Sowohl die Anhänger von Präsident Vizcarra als auch die in Ungnade gefallene Volkspartei des Gesetzgebers Keiko Fujimori erhielten laut vorläufigen Umfragen bei den Wahlen am Sonntag weniger als 15% der Stimmen. Fujimori wartet auf den Prozess.
In Peru ist kein klarer Sieger hervorgegangen, wie das Nationale Amt für Wahlprozesse am Montagmorgen frühzeitig mitteilte. Mindestens 10 vorwiegend zentristische Parteien haben Sitze gewonnen, wobei keine mehr als 15% der Stimmen erhielt. Bei den frühen Zählungen wurden die Umfragen zum Abgang und die ersten 30% der abgegebenen Stimmen berücksichtigt.

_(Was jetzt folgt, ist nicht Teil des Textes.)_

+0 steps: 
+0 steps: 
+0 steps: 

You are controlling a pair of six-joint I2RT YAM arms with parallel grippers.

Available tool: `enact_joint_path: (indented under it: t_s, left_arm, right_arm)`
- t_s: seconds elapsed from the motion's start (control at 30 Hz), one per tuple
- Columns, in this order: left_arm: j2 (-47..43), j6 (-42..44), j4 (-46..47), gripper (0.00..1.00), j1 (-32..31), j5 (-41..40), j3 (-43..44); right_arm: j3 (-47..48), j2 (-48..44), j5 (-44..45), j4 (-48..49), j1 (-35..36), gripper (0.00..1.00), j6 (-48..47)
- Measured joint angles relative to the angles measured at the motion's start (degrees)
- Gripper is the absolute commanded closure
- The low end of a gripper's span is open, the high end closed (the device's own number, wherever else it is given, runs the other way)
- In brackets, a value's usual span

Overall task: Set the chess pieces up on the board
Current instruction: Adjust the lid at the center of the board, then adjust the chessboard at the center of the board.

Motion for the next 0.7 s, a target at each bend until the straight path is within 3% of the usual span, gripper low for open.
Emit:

Die Peruaner hatten sich am Sonntag bei den ersten Parlamentswahlen des Landes getrennt von einer Präsidentschaftswahl zur Wahl gestellt. Präsident Martin Vizcarra hoffte, dass seine Verbündeten genügend Unterstützung erhalten würden, um seinen Kampf mit dem vorherigen Parlament um seine vorgeschlagenen Reformen zur Korruptionsbekämpfung zu beenden. Das neue Parlament wird nur noch etwa ein Jahr bis zur nächsten Präsidentschaftswahl in 15 Monaten amtieren, aber Präsident Vizcarra hatte das Ziel, dass die Partei des in Ungnade gefallenen Oppositionsführers Keiko Fujimori, Popular Force, ihre Sitze verliert, nachdem sie Monate damit verbracht hatte, seinen Plan für die Ausräumung zu vereiteln neue Maßnahmen gegen Transplantationen.
Der Bürgermeister von Lima, Jorge Munoz, ein Mitglied von Fujimoris Partei, twitterte, dass das Ergebnis “den Beginn einer echten Veränderung” darstelle.